Metz paper

version of 2006-09-04

Introduction

This is the Metz paper. It's first draft by Thomas Krichel on was written 2006-09-04.

Metz is a project to build a software system that can maintain and visualize social network data while the underlying network data is changing. There is no precedence for such a service.

A running implementation with data from the RePEc Author Service is part of the project. This implementation is codenamed "CollEc", but this name may be changing later. The web site will live at http://collec.openlib.org.

General limitations

Metz will be limited to symmetric networks. But they may not need to be binary.

Any network type has a type identifier henceforth refered to a n_id.

At this time, I am not aware, this time of a software that can calculate all paths for non-binary network

Metz will be limited to symmetric networks. But they may not need to be binary. This implies that paths between from any node a to a node b are the same as the paths from node b to a node a.

All software is written in Perl.

Input formats

The network input format describes a symmetric matrix. For row, say, there is an identifier. Idenitfiers are not supposed to be strings that contain ascii characters only. They may not contain neither whitespace (i.e. blank, tab, carriage return and line feed). Neither may they contain control characters 0x00 to 0x1F nor Ox7F (in hex).

Since the network input matrix is symmetric, only the data for half the matrix has be be maintained in the input data. The rest can be induced.

Network input comes as lines. Each line is of the form
idTAB[numberTABidTAB]+"\n"
where id is an id of a node, as outlined previously, and numberis a number, and TAB is the tabulation character. There must be an odd number of ids and an even number of numbers in the line. The line starts and ends with an id. All ids in a line the follow the first id must have a higher lexographical position than the first id. If they don't they are rejected and an error is signalled. "\n" is the newline or carriage return and newline.

Example

ab 34 be 32 bi 9 me

is a correct line.

ab 34 bi 3.2 be 9 me

is also correct,

ab 34 bi 3.2 be

is correct but

bi 34 be 32 ab 9 me

because one of the following identifiers has a lower lexigraphical position than the first one.

All Metz data is contained in a Metz directory, in files that end with ".metz". There is one file per network. The name of the file is the identifier of the network.

All network are assumed to contain only one single component.

A Metz installation ought to be able to have several networks, each having its own Metz network input directory. However in the implementation software at this time, only one network and its binary form will be considered.
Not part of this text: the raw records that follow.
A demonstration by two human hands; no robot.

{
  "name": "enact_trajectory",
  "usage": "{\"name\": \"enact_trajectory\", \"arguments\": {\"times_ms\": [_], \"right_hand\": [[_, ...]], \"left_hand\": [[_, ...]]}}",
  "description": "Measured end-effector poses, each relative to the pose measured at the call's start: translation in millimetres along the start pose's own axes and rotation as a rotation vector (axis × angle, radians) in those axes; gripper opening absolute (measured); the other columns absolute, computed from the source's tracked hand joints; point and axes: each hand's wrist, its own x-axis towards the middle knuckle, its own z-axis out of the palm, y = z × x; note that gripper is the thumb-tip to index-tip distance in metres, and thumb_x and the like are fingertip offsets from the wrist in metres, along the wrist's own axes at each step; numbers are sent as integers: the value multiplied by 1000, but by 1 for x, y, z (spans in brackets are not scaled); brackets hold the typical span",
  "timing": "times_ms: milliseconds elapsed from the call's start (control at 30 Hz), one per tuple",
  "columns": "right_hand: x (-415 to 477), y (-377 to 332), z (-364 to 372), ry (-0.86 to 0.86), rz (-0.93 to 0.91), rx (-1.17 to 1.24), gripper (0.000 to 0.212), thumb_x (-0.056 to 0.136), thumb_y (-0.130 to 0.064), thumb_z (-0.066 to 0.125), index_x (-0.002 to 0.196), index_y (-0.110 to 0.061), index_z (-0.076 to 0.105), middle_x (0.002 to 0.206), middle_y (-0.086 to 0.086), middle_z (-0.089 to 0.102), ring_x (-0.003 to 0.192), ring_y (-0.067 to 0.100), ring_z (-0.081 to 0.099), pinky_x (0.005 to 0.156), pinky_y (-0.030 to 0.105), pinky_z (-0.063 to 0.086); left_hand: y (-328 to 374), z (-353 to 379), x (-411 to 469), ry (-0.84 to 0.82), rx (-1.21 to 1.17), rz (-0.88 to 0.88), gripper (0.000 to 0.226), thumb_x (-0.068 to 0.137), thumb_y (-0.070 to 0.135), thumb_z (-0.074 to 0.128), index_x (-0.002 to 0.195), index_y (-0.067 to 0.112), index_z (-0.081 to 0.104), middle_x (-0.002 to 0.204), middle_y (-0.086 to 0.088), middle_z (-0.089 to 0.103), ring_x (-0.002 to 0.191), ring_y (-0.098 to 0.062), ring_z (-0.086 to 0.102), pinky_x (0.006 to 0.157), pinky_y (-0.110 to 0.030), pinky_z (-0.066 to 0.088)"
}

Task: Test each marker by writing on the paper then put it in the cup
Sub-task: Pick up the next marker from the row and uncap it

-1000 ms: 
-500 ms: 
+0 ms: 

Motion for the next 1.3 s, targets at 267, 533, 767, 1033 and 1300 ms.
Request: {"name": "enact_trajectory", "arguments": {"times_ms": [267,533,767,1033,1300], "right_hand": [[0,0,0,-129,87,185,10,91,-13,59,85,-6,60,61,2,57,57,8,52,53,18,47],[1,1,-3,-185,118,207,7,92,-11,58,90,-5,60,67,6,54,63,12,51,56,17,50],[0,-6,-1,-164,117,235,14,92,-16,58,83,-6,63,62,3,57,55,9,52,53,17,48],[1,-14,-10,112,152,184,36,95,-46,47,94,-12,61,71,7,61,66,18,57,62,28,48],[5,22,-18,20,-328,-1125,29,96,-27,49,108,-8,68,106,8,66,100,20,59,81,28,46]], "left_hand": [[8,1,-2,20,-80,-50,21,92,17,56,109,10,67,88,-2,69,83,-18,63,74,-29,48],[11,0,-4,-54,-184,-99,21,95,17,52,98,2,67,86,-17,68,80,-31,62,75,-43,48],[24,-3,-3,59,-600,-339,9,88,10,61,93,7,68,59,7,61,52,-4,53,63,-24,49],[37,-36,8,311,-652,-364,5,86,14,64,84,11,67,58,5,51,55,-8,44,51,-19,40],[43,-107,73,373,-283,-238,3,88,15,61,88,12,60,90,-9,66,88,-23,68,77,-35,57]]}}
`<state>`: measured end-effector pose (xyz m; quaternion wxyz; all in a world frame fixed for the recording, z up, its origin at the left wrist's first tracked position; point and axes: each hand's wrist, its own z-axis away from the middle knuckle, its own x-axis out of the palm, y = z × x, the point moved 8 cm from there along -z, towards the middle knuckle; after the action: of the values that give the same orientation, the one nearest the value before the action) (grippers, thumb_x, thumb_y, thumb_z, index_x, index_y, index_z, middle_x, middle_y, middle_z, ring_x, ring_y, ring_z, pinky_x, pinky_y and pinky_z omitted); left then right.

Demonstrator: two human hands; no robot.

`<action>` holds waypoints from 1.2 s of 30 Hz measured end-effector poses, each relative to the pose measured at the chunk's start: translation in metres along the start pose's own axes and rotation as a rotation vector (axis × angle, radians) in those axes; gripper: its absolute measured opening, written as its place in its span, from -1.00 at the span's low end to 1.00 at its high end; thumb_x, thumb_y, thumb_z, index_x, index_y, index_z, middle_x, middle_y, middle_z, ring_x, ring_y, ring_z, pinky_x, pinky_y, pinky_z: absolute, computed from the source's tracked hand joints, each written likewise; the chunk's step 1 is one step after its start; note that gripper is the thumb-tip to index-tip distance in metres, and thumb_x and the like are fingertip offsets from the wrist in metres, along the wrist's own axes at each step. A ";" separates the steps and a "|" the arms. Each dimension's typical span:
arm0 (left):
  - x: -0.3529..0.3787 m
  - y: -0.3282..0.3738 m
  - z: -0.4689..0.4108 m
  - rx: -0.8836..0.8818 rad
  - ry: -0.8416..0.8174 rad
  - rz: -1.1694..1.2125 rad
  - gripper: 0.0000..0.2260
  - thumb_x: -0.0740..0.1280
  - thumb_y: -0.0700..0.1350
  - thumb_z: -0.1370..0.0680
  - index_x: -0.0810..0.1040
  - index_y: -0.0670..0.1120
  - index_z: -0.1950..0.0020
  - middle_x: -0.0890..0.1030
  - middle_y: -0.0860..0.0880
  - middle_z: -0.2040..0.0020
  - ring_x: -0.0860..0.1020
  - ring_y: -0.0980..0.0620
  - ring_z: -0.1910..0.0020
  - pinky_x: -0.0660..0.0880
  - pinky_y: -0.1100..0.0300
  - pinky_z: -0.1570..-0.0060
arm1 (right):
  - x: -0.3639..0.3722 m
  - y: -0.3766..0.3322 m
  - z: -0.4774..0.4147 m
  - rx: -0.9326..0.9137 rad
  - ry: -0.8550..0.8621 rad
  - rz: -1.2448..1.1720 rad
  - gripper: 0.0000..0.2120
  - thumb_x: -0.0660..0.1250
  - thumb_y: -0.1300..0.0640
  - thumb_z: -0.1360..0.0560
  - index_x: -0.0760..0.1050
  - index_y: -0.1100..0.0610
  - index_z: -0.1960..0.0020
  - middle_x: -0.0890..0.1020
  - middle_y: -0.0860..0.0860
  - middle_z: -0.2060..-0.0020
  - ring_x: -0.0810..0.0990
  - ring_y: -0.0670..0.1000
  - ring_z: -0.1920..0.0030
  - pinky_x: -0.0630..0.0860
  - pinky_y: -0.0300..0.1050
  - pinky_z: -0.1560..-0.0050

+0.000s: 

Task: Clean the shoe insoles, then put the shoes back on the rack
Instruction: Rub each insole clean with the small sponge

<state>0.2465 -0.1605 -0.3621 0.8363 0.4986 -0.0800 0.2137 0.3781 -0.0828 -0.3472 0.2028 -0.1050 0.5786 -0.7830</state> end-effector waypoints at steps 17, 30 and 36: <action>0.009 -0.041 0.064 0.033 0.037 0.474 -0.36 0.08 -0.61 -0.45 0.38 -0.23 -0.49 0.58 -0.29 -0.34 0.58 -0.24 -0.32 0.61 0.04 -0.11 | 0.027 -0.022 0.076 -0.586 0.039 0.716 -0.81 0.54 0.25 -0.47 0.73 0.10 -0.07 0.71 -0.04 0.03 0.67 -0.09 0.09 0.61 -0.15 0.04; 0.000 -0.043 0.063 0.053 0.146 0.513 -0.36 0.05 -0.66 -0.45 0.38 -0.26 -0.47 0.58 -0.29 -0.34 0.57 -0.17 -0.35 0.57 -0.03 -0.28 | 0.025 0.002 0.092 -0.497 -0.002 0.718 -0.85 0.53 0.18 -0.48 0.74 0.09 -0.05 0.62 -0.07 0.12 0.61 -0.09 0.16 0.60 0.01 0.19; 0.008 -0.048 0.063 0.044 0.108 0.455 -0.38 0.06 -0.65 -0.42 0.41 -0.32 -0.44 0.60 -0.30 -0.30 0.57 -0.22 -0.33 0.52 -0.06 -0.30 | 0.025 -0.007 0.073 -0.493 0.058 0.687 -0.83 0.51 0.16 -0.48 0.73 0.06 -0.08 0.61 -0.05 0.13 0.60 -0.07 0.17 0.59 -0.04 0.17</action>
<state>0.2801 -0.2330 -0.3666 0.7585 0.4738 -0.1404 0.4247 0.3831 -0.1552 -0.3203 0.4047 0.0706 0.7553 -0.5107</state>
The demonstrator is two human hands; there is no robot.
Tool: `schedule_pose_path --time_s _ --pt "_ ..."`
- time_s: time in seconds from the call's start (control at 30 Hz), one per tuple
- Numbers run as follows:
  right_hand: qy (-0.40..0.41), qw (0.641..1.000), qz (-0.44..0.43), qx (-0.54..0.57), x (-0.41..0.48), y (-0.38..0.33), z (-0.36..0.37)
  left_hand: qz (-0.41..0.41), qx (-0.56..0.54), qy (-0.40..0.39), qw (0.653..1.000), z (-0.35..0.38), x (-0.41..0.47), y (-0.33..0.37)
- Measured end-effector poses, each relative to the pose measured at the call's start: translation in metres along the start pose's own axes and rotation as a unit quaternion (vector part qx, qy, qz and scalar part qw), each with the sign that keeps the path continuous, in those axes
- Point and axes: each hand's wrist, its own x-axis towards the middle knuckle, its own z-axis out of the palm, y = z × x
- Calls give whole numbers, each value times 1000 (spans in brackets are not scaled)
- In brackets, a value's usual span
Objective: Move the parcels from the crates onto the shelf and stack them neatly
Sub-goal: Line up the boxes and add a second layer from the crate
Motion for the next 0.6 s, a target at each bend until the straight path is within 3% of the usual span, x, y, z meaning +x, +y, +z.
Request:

The binary form of a network will not be separately described since it can be deducted from the non-binary network. It is assumed, in the following that the network is not binary and therefore a binary equivalent exists.

Shortest path output form

The system aims to compute all shortest paths between any couple of nodes. We call the shortpath set from node A to node B the set of all shortest paths from A to B. Symmetry implies that the shortpath set from A to B is the same as the shortpath set from B to A.
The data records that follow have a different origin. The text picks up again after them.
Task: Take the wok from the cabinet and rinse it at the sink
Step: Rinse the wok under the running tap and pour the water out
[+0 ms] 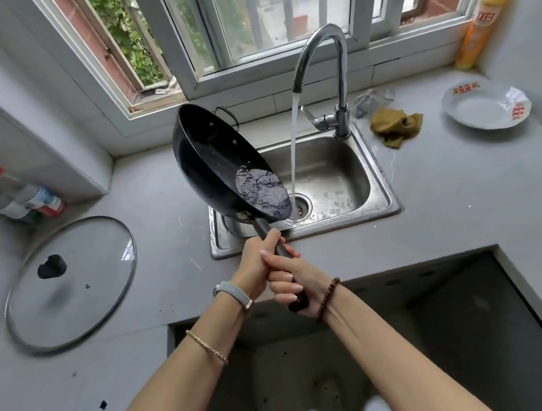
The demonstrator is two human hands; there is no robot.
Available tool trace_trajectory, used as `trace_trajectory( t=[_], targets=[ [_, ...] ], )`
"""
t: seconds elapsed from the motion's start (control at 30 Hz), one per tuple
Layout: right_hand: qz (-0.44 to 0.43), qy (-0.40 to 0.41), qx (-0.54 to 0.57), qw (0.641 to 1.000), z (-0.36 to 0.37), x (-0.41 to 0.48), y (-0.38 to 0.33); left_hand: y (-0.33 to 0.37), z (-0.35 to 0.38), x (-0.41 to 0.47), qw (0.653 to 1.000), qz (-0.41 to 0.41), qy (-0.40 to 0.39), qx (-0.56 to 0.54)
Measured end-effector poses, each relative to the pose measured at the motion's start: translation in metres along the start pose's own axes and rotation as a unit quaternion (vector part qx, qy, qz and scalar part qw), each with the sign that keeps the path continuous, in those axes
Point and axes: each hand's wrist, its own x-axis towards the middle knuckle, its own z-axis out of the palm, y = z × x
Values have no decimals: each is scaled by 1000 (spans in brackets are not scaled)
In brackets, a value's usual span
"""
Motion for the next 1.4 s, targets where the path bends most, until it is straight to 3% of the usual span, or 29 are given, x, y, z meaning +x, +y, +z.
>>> trace_trajectory(
  t=[0.57, 0.87, 0.97, 1.17, 1.4],
  targets=[
    [70, -148, 115, 980, 16, -3, 5, 23, -14, -25, 974, 67, 126, 174],
    [110, -264, 198, 938, 13, -15, 5, 29, -6, -32, 949, 88, 177, 245],
    [107, -242, 181, 947, 11, -25, -3, 29, 4, -34, 957, 77, 165, 226],
    [79, -109, 69, 989, 15, -56, -29, 30, 28, -39, 989, 42, 94, 102],
    [57, 21, -23, 998, 9, -89, -46, 17, 62, -45, 996, -38, 7, -78]
  ],
)
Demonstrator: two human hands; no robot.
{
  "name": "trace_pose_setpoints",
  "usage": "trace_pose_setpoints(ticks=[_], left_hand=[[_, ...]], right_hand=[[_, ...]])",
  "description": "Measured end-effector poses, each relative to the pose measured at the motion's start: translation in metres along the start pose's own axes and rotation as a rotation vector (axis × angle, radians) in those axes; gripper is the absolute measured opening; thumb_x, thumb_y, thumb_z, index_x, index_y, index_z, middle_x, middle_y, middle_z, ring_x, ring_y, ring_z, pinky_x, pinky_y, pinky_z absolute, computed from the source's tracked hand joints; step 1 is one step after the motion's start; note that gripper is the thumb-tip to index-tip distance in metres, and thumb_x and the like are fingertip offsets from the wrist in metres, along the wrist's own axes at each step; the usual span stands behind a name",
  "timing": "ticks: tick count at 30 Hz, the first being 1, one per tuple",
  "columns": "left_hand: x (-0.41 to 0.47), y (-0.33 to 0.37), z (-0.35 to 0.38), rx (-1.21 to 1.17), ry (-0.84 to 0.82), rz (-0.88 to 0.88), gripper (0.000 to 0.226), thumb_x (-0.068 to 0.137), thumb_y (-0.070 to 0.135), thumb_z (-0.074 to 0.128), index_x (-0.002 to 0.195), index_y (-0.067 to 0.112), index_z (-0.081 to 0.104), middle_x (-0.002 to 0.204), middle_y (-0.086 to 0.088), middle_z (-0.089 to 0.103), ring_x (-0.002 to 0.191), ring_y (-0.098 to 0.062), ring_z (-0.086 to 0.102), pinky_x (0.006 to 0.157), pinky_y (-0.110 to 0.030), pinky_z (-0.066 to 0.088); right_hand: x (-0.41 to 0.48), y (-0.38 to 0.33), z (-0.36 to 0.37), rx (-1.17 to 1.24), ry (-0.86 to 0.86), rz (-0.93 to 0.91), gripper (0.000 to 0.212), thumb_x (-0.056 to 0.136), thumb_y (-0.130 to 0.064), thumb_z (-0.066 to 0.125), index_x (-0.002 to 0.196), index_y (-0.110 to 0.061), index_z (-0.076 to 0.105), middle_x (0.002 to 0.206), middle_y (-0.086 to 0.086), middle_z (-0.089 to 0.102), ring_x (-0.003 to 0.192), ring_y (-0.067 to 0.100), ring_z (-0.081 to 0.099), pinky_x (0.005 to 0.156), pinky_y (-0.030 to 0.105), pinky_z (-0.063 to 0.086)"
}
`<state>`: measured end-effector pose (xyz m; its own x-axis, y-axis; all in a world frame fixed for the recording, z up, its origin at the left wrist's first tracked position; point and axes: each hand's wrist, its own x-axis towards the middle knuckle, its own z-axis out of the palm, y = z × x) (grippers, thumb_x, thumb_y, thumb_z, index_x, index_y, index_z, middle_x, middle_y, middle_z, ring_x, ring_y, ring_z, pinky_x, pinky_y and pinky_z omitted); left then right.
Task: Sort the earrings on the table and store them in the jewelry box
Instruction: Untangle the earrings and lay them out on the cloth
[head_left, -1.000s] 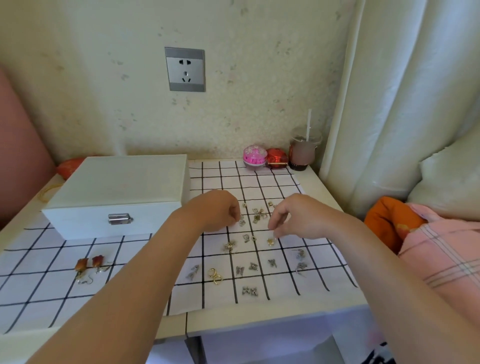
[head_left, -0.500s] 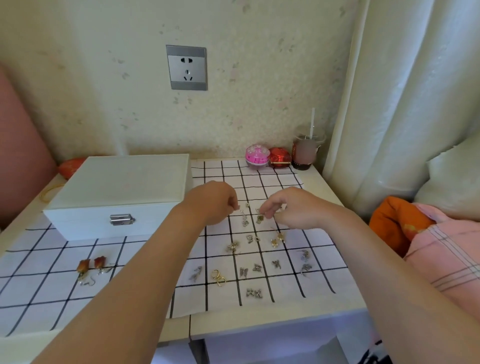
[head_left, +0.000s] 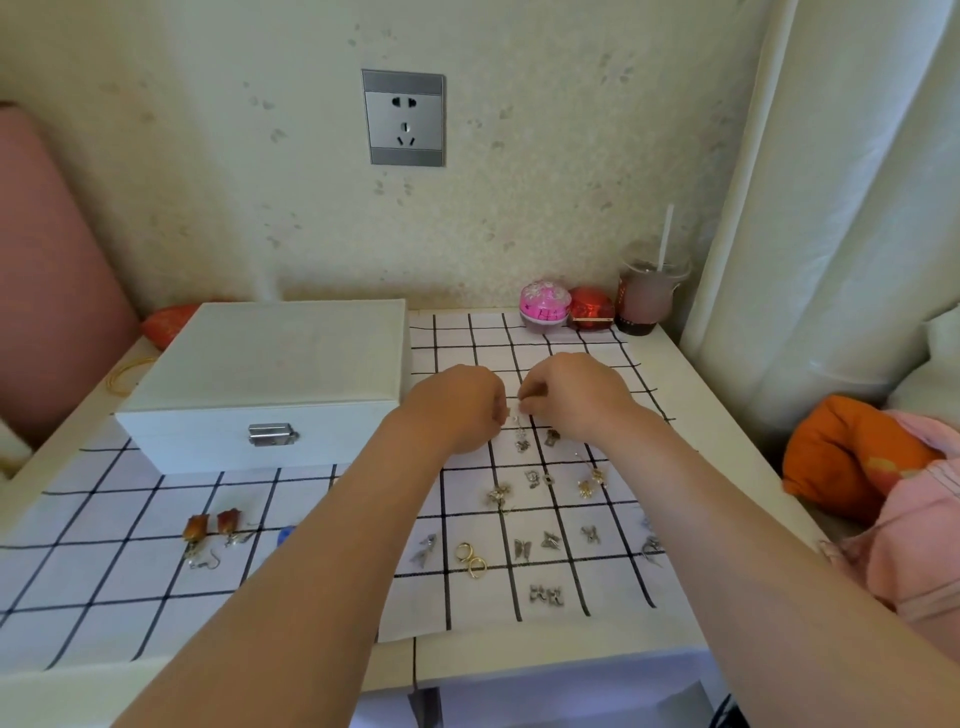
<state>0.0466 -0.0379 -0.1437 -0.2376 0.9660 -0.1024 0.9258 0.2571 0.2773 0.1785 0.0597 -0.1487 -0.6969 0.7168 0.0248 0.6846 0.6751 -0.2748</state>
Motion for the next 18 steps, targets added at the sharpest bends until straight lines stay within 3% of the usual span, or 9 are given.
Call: trace_pose_setpoints(ticks=[7, 12, 16, 18], left_hand=[[0.001, 0.000, 0.000, -0.096, 0.086, 0.032, 0.015, 0.089, 0.021, 0.061, 0.084, 0.035, 0.062, 0.092, 0.013, 0.065, 0.091, -0.013, 0.062, 0.085, -0.039, 0.055], [0.006, 0.010, 0.001, -0.188, 0.170, 0.050, 0.006, 0.090, 0.026, 0.064, 0.089, 0.031, 0.067, 0.094, 0.014, 0.067, 0.091, -0.010, 0.061, 0.083, -0.035, 0.054], [0.018, 0.021, 0.006, -0.252, 0.213, 0.031, 0.005, 0.090, 0.028, 0.064, 0.091, 0.031, 0.068, 0.093, 0.014, 0.068, 0.087, -0.009, 0.062, 0.079, -0.032, 0.053], [0.025, 0.026, 0.010, -0.225, 0.214, 0.026, 0.006, 0.090, 0.028, 0.064, 0.092, 0.032, 0.068, 0.093, 0.014, 0.067, 0.089, -0.009, 0.061, 0.079, -0.032, 0.052]], right_hand=[[-0.005, 0.034, -0.023, 0.241, 0.143, 0.105, 0.019, 0.089, -0.020, 0.069, 0.101, -0.032, 0.076, 0.101, -0.014, 0.072, 0.098, 0.008, 0.065, 0.089, 0.033, 0.053], [-0.018, 0.064, -0.028, 0.316, 0.137, 0.146, 0.019, 0.089, -0.018, 0.070, 0.104, -0.028, 0.076, 0.105, -0.008, 0.073, 0.100, 0.009, 0.065, 0.094, 0.033, 0.053], [-0.024, 0.078, -0.028, 0.328, 0.126, 0.159, 0.014, 0.089, -0.024, 0.071, 0.102, -0.025, 0.078, 0.107, -0.009, 0.074, 0.100, 0.008, 0.066, 0.093, 0.028, 0.051], [-0.026, 0.083, -0.030, 0.356, 0.122, 0.153, 0.013, 0.089, -0.020, 0.072, 0.100, -0.024, 0.078, 0.103, -0.009, 0.074, 0.096, 0.006, 0.065, 0.085, 0.021, 0.049]])
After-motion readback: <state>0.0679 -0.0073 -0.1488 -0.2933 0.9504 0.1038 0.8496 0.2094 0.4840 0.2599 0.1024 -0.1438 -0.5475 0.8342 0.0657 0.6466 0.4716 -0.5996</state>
Shortest paths can be stored in a file that has the paths starting for an A to every B that is lexographically higher. This can be a flat file. For its stoage in a datebase, the following column structure would seem appropriate

path id
the start_id
end_id, lexically higher than the end_id
the number of intermediate nodes
the total distance between the nodes
a string that has tab separated intermediate ids in the order that they are on the path between start_id and end_id

Note that there may be many paths with the same start_id and end_id

Shortest path update calculations

In the algorithms that I am aware of, paths are calculated from a certain start to all end points that are reasable.

I assume in the following that we can not calculate in an isolated fashion, indivdual paths between an arbtrary start_id and an arbitrary end_id.

When the paths for an individual author are updated, there are a an number of intermediary paths being update. In fact, all paths between two authors that appear in a path are calculated again. This is best seen by an example. Let there be two shortest paths between two node a1 and a2
a1 a5 a4 a3 a2
a1 a5 a6 a3 a2
Here, there are intermediate paths between a3 and a5 are also contained. Thus a full update for an author will also update the sub paths, which are paths that do not belong to the author.

There are 6 types of incidents that the matrix of edge can undergo.

"a+" A new author appears.
"a-" A existing author disappears.
"e+" An author has a new edge to another.
"e-" An author looses an edge to another.
"w+" The edge of an author to another becomes shorter.
"w-" The edge of an atuhor to another becomes longer.

The software written must recognize there events when comparing two version of the edges matrix.

For "w-", and "w+", the binary version does not change. The weighted version needs recalculation.